This time of year is known in politics as the Silly Season, so it is no surprise to receive the latest letter inviting us to a meeting of minor parties which in the opinion of the organisers "have broadly the same aspirations for our country".
All small parties face a similar hurdle: we struggle to get our message across within a mass media that (understandably, perhaps) wishes to focus on the big players. We are under no illusions about the difficulty of getting heard. However, in the New Party we continue to work on building our case in order that at some point in the future we may become the nucleus of a broad reform movement.
When it is difficult people sometimes look for a comfort blanket, and the comfort blanket of choice for some is the idea that the various minor parties should somehow "come together" and "put aside their differences". It's a touching thought but fundamentally flawed unless there is clear common ground between the parties concerned. And that's the problem here.

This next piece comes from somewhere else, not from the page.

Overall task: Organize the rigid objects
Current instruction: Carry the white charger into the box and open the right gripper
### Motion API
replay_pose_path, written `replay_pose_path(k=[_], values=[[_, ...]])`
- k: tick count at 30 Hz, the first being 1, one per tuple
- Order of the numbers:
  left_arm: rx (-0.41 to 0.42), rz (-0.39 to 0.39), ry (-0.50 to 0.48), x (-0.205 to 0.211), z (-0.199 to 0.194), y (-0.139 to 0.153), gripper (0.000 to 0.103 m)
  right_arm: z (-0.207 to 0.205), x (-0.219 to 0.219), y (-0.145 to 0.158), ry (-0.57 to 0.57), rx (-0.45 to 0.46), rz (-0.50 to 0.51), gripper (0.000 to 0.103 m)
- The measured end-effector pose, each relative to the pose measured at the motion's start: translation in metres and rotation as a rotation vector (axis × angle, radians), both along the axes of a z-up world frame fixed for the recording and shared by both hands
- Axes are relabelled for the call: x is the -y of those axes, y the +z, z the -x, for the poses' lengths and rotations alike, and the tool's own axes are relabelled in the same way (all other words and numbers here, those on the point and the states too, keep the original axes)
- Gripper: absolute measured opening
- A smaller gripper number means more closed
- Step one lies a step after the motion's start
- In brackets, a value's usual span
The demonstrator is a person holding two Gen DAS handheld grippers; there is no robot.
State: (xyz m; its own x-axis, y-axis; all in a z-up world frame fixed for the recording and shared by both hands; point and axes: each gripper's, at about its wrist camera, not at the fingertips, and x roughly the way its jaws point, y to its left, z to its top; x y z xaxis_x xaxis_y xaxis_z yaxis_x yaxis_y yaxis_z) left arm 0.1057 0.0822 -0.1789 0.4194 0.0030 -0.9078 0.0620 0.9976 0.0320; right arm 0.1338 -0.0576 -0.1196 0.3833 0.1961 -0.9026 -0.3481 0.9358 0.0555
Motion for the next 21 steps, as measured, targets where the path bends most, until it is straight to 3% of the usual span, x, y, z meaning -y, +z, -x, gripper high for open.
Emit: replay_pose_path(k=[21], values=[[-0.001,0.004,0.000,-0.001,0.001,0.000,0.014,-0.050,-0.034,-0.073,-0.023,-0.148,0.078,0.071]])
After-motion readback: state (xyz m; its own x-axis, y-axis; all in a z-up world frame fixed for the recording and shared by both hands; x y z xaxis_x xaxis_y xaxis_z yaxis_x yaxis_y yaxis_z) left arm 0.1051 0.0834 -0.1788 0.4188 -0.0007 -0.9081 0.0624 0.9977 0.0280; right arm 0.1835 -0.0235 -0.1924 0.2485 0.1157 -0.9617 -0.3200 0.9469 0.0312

You see, we have worked hard to establish our distinctive agenda. We are a party of economic liberalism, political reform and internationalism. We want to focus on the real reforms that will enable our country to meet the challenges of globalisation and will help individuals and families to rediscover their sense of initiative and personal responsibility. That's a positive, forward-looking agenda.
We do not see the same sort of agenda with the other invitees. We don't have the Little Englander mentality that seeks to retreat, pull up the drawbridge and shut out the world. We reject the embittered, narrow politics articulated by some. We oppose much of what these others stand for - their narrow nationalism, their obsession with immigration, their statist approaches to public services and much more besides.
In short, many of those invited represent a conservative-nationalist philosophy which we have explicitly rejected.
Therefore, we will not be attending the meeting that has been called and we would be surprised if some other invitees (such as UKIP) send any representatives. Thanks for the invitation, lads - but no thanks.